<<<<
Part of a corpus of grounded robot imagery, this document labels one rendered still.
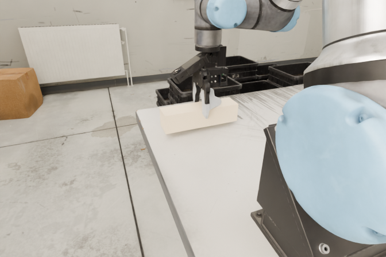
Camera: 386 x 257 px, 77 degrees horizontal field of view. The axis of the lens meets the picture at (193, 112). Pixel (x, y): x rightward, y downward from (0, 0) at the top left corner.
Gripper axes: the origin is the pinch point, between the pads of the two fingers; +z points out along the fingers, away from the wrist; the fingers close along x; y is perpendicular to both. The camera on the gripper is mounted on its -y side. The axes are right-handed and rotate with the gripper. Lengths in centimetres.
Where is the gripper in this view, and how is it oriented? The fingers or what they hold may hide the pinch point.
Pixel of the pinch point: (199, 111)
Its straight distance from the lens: 75.6
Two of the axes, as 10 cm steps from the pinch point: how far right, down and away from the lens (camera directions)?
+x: -3.6, -4.1, 8.4
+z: 0.0, 9.0, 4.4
>>>>
YOUR INSTRUCTIONS: From the entries above, list each line with "this" in it.

WRITTEN RESPONSE:
Part of a corpus of grounded robot imagery, this document labels one rendered still.
Where is the gripper in this view, and how is it oriented? The fingers or what they hold may hide the pinch point.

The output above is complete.